Saturday, June 17, 2006

Global warming awareness: even in America

An interesting, more 'real world' comparison to my "Greatest Fears" straw poll. There is movement at the station: :::[Blog For Clean Air]

59% [of Americans] say climate change warrants "some action" or "immediate" steps, up from 51% in 1999
Wall St. Journal/NBC poll

I wondered whether this figure is much lower than for the rest of the world. I googled up a BBC report of the Pew Global Attitudes Project of 17,000 people in 15 countries, including the US, between 31 March and 14 May 2006. :::[BBC]

The survey found concern over bird flu was largely confined to Asia, while two-thirds of people surveyed in each country said they were worried by global warming.

Concern over the greenhouse effect was highest in India and Japan and lowest in the US and China.

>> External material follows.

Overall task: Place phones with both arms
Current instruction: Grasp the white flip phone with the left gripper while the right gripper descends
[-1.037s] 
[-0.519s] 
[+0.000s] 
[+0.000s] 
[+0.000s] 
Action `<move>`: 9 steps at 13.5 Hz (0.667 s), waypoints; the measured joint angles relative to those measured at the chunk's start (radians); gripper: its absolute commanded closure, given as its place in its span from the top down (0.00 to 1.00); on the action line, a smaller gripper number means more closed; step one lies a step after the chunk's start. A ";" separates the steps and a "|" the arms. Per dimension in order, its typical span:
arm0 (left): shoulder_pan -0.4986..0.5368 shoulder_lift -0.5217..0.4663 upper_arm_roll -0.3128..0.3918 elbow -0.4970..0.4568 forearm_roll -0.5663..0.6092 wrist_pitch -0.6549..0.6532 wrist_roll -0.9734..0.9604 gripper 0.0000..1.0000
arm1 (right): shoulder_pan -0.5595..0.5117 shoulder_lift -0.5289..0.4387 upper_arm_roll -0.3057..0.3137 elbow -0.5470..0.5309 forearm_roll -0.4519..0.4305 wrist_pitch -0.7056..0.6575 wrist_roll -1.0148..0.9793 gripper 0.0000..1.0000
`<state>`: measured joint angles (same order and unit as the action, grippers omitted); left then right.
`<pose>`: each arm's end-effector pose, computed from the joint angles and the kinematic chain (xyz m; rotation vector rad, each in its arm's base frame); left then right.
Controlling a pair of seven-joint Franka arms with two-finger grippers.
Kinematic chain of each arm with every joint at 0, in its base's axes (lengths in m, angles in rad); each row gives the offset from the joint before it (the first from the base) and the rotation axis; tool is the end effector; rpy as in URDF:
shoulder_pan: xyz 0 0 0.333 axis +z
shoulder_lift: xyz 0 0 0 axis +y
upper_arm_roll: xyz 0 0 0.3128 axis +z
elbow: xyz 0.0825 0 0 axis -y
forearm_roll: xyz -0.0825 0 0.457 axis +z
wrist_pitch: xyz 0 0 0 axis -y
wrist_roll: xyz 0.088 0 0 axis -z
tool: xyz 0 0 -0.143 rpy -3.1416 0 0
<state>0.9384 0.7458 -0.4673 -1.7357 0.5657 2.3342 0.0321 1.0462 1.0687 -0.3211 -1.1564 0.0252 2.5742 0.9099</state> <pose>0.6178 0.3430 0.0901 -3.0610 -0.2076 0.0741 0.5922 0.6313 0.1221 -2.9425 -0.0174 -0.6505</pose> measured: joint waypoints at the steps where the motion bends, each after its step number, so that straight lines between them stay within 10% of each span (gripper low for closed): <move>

The survey interviewed people in China, Egypt, France, Germany, Great Britain, India, Indonesia, Japan, Jordan, Nigeria, Pakistan, Russia, Spain, Turkey and the US.

Margin of error: two to six percentage points.
Not that much lower; 59% versus 66.6%. The rest of the Pew findings were a bit scalding for the US with respect to the rest of the world's attitudes to them at the moment, and that seems to be about Iraq, but I am sure that some must come from the fact that the world's biggest greenhouse gas emitting nation refuses to engage in meaningful emissions management. If so, a reversal will redeem US's international goodwill, always good for business. Iraq the 'issue' will fade one day, although I'm not brave enough to predict when.

But global warming is only going to get worse.

By showing genuine leadership on climate change now, they won't squander that leadership in generations to come.